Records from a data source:
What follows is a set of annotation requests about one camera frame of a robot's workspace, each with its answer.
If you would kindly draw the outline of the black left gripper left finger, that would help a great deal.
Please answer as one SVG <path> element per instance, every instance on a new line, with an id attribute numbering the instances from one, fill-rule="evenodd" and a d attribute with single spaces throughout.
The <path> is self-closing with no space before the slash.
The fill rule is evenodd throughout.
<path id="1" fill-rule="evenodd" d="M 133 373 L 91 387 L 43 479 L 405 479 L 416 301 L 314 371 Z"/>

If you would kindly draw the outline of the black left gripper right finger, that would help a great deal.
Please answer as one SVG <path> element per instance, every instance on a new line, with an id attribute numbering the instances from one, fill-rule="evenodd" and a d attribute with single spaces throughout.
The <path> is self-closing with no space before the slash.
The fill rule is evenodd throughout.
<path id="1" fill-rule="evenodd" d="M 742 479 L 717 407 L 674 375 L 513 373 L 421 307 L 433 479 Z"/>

DESCRIPTION OF THE TASK: Transcribe only the lines from the beginning of the entries to the line with "right finger, that would help a great deal.", inclusive, exactly as written.

ANSWER SPACE:
What follows is a set of annotation requests about one camera frame of a robot's workspace, each with its answer.
If you would kindly draw the outline of the black left gripper left finger, that would help a great deal.
Please answer as one SVG <path> element per instance, every instance on a new line, with an id attribute numbering the instances from one, fill-rule="evenodd" and a d attribute with single spaces throughout.
The <path> is self-closing with no space before the slash.
The fill rule is evenodd throughout.
<path id="1" fill-rule="evenodd" d="M 133 373 L 91 387 L 43 479 L 405 479 L 416 301 L 314 371 Z"/>

If you would kindly draw the outline of the black left gripper right finger, that would help a great deal.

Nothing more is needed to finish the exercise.